Personal information can only be used for the purposes for which it was collected. If an organization is going to use it for another purpose, it must obtain consent again. Personal information must be protected by appropriate safeguards.
Human rights are the fundamental rights that every person in the world is inherently entitled to. They include the rights to liberty, dignity, and respect, and to live free from all forms of discrimination and harassment.
In Yukon, human rights are protected by Canada’s Constitution and by international, federal, and territorial instruments.
The Canadian Human Rights Act of 1977 protects people in Canada from discrimination when they are employed by or receive services from the federal government, First Nations governments, or private companies that are regulated by the federal government such as banks, trucking companies, broadcasters, and telecommunications companies. The Canadian Human Rights Act protects against harassment or discrimination based on one or more grounds of discrimination such as race, age, and sexual orientation.

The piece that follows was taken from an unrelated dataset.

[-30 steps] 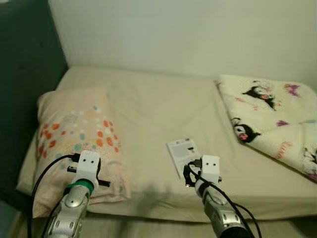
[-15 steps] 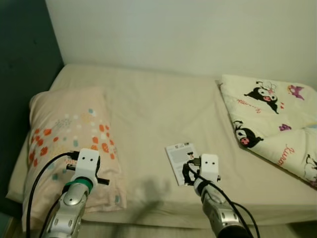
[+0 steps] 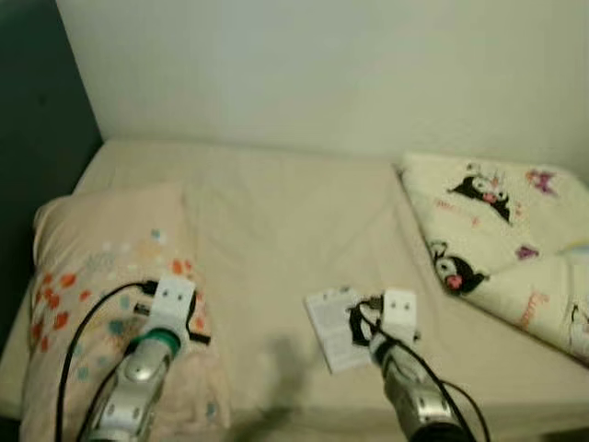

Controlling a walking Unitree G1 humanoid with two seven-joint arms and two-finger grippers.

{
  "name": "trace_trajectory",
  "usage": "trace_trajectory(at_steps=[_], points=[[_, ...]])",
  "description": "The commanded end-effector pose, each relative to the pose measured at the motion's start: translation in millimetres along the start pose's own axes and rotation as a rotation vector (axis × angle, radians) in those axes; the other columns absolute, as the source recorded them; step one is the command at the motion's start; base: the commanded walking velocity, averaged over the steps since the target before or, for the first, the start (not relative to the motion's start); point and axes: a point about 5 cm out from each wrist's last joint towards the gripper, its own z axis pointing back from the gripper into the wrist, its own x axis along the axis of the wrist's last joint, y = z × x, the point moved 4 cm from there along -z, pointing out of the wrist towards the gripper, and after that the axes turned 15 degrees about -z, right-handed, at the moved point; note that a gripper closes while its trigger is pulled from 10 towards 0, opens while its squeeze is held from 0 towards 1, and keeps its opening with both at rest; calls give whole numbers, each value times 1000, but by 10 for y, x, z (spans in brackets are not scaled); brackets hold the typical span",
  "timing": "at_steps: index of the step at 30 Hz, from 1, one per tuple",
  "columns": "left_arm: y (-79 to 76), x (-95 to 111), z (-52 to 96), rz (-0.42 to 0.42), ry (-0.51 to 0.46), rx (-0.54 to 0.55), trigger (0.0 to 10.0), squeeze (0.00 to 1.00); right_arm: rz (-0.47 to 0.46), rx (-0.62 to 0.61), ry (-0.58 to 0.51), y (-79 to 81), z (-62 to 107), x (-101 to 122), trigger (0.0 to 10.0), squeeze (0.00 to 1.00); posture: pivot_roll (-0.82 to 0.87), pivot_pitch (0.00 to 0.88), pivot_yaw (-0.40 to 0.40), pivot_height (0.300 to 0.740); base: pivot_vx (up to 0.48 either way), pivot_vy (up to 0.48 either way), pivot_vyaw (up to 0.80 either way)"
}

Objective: Clean up the room

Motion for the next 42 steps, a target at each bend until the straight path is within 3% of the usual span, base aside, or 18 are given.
trace_trajectory(at_steps=[1, 12, 42], points=[[-33, -77, 24, -7, 26, -4, 10000, 0, -9, -21, 15, -65, 13, -49, 10000, 0, 122, 0, -47, 740, 0, 0, 0], [-18, -76, 13, -20, 27, 3, 10000, 0, -34, 5, 19, -19, 12, -54, 10000, 0, 125, 0, -43, 735, 0, 0, 0], [-71, -106, 45, -47, 34, -19, 10000, 0, -53, -14, 6, -95, -8, 11, 10000, 0, 124, 0, -57, 625, 0, 0, 0]])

The Yukon Human Rights Act promotes and protects human rights in Yukon. The act protects specifically from discrimination against people based on ancestry, including colour and race, national origin, religion or creed, age, sex, including pregnancy, gender identity or gender expression, sexual orientation, physical or mental disability, criminal charges or criminal record, political belief, association or activity, marital or family status, source of income and actual or presumed association with any of these grounds. People are protected from discrimination in areas of employment, receiving goods and services (including government and private business), housing, leasing, or renting, membership in, or representation by, trade unions or professional associations and public contracts.
The Yukon Human Rights Commission is responsible for enforcing and administering the Act. The Yukon Human Rights Commission also promotes equality and diversity through research, education, and policy information on human rights.

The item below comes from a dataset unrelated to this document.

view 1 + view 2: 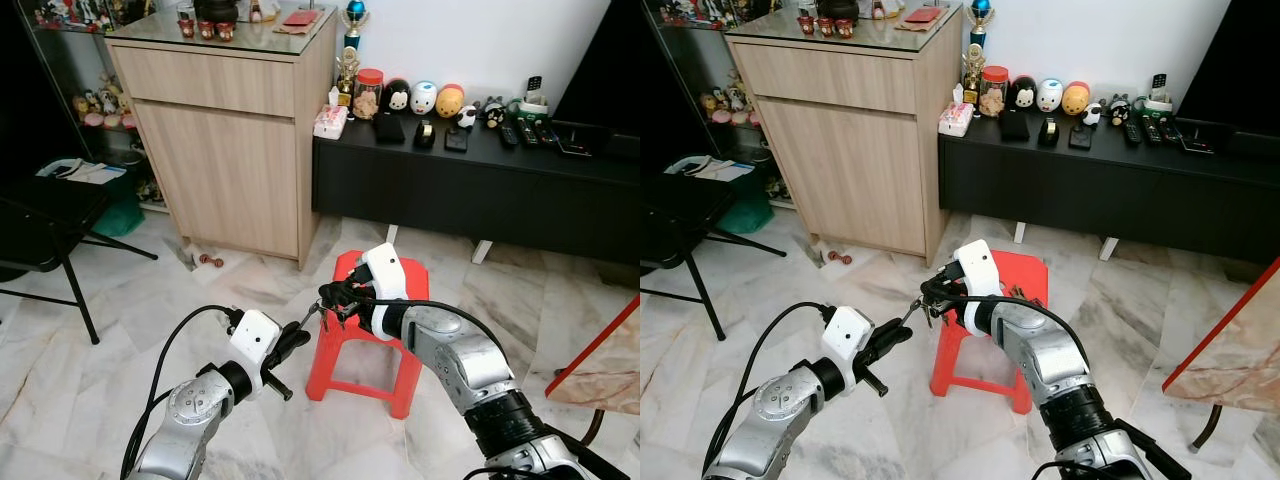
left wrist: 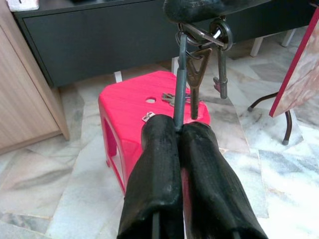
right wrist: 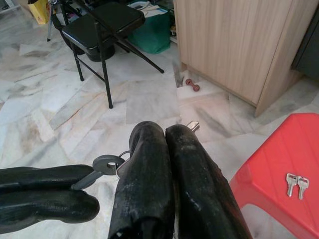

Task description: Hang keys on a hook

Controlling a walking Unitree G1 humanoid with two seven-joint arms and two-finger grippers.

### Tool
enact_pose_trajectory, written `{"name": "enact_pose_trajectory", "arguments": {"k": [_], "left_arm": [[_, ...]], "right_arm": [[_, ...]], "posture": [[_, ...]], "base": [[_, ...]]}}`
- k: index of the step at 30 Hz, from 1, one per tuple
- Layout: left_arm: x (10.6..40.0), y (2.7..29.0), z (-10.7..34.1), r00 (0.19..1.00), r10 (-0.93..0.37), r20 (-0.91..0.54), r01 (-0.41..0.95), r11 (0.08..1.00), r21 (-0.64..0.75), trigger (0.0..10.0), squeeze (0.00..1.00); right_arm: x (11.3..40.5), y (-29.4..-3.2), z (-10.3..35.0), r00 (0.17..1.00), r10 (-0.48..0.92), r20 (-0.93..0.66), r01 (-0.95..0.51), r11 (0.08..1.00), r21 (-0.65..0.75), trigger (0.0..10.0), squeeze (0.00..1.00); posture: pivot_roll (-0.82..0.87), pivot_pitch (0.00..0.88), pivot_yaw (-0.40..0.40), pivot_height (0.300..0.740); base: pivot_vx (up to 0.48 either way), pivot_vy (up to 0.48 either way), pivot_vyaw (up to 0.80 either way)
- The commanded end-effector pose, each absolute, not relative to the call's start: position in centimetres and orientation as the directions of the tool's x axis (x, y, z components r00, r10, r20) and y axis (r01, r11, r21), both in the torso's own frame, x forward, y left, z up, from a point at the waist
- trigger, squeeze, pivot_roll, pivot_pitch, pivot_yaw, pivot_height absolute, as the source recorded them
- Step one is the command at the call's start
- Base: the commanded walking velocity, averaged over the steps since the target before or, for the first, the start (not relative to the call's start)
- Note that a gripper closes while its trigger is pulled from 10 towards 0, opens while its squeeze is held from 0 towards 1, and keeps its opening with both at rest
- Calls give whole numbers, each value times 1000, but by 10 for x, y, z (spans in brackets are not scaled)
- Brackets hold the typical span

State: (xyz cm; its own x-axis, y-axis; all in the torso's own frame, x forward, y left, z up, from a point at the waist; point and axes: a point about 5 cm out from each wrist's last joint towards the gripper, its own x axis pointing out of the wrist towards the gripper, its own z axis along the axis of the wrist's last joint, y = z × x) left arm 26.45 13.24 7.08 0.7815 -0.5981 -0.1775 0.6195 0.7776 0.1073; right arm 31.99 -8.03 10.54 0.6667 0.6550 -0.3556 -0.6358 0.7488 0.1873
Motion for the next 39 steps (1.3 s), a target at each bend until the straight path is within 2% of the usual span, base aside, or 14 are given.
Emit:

Non-Profit Landlord Organizations
The Yukon Residential Landlord Association (YRLA) is a non-profit organization formed as a Coalition in 2010 and in 2011 registered under the Societies Act of the Yukon Territory. The members own and manage residential rental properties ranging from one to several hundred units, including apartments, houses, and secondary suites. Under the leadership of an elected volunteer Board of Directors, the YRLA provided a strong voice for Yukon Landlords in response to the Yukon government’s public survey to the proposed NEW Landlord and Tenant Act (RLTA). The YRLA played an active role in the development of the new Act and Regulations.

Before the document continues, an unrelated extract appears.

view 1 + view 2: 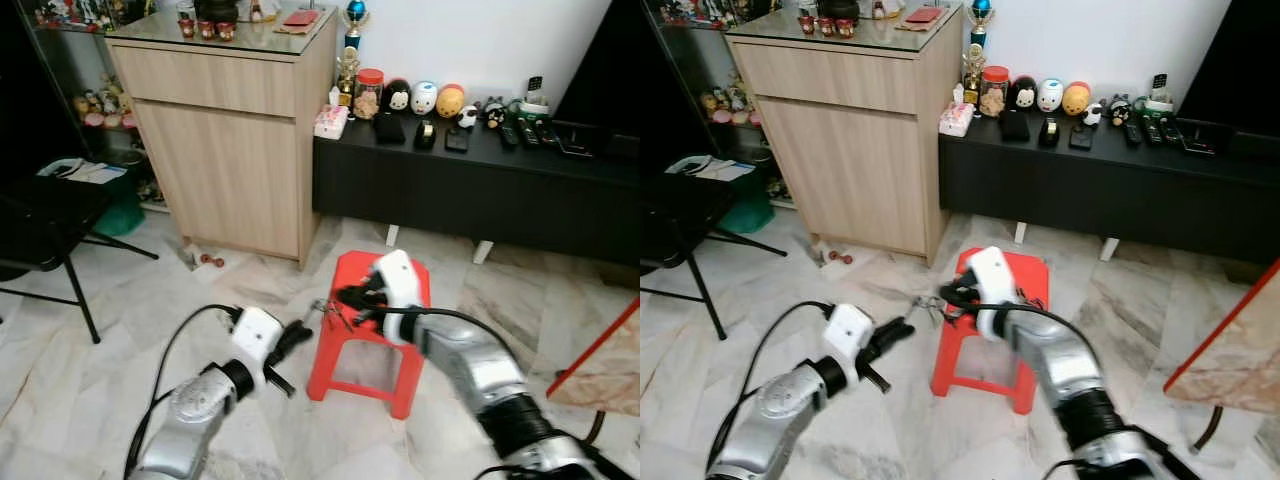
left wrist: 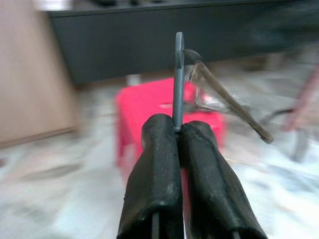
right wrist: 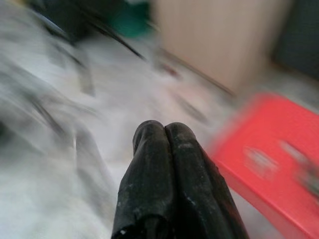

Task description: Hang keys on a hook

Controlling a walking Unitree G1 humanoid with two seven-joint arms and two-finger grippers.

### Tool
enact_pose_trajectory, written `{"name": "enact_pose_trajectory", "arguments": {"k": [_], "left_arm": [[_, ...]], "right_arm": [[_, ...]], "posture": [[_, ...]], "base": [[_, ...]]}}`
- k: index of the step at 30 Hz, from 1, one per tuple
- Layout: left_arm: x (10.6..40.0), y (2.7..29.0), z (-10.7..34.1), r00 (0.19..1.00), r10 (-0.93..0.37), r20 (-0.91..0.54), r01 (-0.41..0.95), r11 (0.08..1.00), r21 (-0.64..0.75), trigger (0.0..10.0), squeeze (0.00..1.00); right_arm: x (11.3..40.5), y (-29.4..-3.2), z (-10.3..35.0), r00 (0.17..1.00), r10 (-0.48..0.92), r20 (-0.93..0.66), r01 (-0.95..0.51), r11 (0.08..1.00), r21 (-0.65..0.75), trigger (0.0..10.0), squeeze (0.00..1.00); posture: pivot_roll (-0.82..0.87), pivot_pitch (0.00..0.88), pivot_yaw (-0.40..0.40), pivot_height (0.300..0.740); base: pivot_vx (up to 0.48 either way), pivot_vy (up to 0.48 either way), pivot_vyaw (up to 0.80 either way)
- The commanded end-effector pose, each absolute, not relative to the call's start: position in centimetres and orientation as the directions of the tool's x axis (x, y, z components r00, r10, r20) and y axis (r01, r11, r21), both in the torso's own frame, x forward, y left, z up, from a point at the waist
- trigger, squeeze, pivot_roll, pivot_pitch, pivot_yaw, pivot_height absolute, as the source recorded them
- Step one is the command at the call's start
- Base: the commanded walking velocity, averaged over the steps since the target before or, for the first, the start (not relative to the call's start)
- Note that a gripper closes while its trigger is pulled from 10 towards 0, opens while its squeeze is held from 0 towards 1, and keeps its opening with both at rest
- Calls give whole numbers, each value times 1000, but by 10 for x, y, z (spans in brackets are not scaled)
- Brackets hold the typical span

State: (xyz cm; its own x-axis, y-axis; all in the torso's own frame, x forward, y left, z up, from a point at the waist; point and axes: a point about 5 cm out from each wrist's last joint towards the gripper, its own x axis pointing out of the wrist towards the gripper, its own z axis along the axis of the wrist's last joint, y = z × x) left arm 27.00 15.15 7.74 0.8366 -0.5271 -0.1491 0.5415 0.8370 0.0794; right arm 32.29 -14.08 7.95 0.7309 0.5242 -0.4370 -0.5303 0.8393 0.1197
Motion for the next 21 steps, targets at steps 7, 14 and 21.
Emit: {"name": "enact_pose_trajectory", "arguments": {"k": [7,14,21], "left_arm": [[273,151,87,848,-519,-109,528,845,88,0,0],[270,154,84,840,-523,-142,538,836,104,0,0],[258,155,73,794,-562,-231,596,794,117,0,0]], "right_arm": [[328,-139,87,746,518,-419,-524,844,111,10000,0],[334,-148,87,785,457,-418,-462,881,95,10000,0],[333,-155,78,783,424,-454,-438,895,81,10000,0]], "posture": [[-1,0,-70,740],[3,0,-69,740],[5,0,-67,740]], "base": [[0,0,0],[0,0,0],[0,0,0]]}}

The YRLA is working to develop educational programs, resources, and support services to enhance professionalism within the industry.
Resources for Yukon Landlords
There are many forms that Yukon landlords and tenants may need over the course of a tenancy. This site contains standard forms provided by the Residential Tenancy Office including forms to start and end a tenancy, as well as forms for dispute resolution.
Resources change regularly; however, the Yukon Landlord Resources overview provides a starting point.